Figure 13. Screenshot of the working industrial simulator, and performance of ITO-L and H(Q)-L in the industrial simulator
The conclusion based on the preceding data is as follows:
1) On the self-test platform, both ITO-L and PITO-L performed better than other algorithms, and the minimum idle time improved the capacity by more than 10%. In fact, a sorting capacity improvement of 10% is already better for a continuously running business system.
2) In the simulator for the actual sortation center, we also achieved a capacity improvement of 11%. This reflected the scalability and practicability of our algorithms.
This article described a successful attempt for task assignment and multi-agent path planning, and TAPF in the combination of the two.

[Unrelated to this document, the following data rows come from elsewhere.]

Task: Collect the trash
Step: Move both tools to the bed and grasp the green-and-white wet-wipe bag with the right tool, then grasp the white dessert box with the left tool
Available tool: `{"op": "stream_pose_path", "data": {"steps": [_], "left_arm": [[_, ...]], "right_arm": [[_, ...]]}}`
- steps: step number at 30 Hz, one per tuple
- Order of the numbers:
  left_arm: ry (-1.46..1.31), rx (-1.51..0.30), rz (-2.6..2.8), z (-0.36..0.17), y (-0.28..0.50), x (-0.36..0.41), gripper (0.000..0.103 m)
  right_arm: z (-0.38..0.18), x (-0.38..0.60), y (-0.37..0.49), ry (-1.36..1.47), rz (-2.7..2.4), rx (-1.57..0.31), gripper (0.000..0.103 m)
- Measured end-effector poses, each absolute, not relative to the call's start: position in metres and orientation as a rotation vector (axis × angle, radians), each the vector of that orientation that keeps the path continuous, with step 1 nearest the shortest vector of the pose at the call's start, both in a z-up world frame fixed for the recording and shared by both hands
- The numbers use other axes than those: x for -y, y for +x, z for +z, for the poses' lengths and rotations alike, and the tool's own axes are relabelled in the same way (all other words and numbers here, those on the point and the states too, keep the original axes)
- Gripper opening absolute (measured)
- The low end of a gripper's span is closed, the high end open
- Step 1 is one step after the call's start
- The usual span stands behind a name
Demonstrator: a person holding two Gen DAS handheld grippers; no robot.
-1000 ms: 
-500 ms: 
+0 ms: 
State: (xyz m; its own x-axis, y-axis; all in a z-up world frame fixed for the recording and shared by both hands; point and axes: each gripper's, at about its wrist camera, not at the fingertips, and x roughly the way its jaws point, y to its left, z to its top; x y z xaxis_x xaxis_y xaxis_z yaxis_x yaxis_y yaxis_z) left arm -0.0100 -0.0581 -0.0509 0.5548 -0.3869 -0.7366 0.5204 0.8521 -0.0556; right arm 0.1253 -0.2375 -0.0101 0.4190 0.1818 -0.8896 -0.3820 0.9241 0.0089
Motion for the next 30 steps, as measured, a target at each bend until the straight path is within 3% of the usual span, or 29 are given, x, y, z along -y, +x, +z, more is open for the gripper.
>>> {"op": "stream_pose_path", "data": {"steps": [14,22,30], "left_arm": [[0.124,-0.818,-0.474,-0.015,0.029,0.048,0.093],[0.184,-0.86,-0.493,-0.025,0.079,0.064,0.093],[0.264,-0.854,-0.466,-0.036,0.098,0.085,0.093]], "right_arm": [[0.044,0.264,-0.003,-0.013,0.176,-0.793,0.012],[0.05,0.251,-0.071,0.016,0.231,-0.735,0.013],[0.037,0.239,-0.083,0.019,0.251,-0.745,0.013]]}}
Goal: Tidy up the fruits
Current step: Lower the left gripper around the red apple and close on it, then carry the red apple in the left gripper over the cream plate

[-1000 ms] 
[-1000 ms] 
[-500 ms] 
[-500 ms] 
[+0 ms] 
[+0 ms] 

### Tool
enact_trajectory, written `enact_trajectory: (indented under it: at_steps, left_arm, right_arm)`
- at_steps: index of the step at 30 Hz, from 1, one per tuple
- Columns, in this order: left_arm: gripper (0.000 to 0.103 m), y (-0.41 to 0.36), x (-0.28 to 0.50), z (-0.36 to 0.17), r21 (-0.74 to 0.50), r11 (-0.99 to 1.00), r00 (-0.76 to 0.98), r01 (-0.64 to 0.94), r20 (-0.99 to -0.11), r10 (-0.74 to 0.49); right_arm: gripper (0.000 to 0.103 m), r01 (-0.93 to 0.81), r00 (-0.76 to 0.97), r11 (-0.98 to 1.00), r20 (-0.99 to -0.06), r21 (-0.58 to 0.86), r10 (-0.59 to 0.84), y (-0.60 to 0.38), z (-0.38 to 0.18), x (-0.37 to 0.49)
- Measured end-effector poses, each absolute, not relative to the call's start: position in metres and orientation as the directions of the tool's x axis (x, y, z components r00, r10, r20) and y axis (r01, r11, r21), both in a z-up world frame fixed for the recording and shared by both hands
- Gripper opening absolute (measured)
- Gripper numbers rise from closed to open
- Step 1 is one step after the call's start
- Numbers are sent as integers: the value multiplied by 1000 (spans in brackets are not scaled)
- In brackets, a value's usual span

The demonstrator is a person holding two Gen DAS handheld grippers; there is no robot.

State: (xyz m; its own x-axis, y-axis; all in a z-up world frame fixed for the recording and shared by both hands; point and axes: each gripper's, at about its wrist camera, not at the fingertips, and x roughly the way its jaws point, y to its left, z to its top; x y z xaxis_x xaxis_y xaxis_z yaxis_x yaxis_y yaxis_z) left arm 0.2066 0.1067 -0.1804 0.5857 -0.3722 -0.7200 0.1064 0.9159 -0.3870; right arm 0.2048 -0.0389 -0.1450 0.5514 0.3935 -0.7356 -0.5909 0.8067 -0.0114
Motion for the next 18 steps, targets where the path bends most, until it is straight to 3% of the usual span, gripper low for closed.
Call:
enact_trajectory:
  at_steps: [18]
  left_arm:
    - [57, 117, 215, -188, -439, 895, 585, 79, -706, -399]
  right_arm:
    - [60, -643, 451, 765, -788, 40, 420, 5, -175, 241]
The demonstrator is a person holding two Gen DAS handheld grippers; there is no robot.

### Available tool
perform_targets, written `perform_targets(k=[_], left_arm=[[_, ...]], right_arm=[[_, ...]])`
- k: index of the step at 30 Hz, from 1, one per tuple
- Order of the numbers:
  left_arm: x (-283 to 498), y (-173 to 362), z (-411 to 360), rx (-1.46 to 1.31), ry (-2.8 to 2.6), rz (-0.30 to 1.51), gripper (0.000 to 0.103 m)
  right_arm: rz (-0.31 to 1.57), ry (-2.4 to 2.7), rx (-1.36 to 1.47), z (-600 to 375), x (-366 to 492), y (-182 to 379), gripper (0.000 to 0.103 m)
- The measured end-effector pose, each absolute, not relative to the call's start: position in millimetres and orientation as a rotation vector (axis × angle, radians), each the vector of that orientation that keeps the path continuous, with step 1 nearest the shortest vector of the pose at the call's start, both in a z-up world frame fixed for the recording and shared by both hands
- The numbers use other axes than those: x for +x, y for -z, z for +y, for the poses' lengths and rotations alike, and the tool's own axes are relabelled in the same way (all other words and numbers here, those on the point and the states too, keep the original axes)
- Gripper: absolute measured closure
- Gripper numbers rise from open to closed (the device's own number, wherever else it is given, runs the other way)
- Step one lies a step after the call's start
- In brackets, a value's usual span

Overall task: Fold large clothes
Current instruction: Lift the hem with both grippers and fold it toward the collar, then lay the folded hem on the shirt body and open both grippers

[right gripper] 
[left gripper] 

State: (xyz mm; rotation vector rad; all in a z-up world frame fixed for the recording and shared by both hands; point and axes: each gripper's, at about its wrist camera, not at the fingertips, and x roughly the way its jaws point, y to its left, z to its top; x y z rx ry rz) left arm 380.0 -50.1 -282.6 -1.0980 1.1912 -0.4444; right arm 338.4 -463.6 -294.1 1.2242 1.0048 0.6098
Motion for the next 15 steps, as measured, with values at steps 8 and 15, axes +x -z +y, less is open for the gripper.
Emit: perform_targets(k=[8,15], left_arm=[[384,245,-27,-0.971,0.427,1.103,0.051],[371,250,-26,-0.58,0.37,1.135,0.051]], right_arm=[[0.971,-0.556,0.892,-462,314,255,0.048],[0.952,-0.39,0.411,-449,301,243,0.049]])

We focused on researching the operation mode of leading automatic agents used in the current logistics industry, analyzed the lifelong TAPF, and first proposed the idea of improving the system efficiency by minimizing the idle time of stations. We also designed the algorithm frameworks ITO-L and PITO-L to solve lifelong TAPF problems and minimize the idle time of stations. In the experiments, we used the agent simulator and industrial simulator to verify the two algorithm frameworks. The experimental data show that our algorithms improve the system capacity by more than 10% on the two simulators. For an automatic operation system that runs in the long term, an improvement of 10% is a good performance, which enables a large number of parcels to reach customers more efficiently and also helps to ensure and improve the timeliness of logistics and drive the development of logistics automation. This article discussed our thoughts and actions in the optimization direction and algorithm design for the operation modes of logistics automation agents. In the future, we will continue to analyze industry problems, and design and polish algorithms to accelerate algorithm application and improve system efficiency.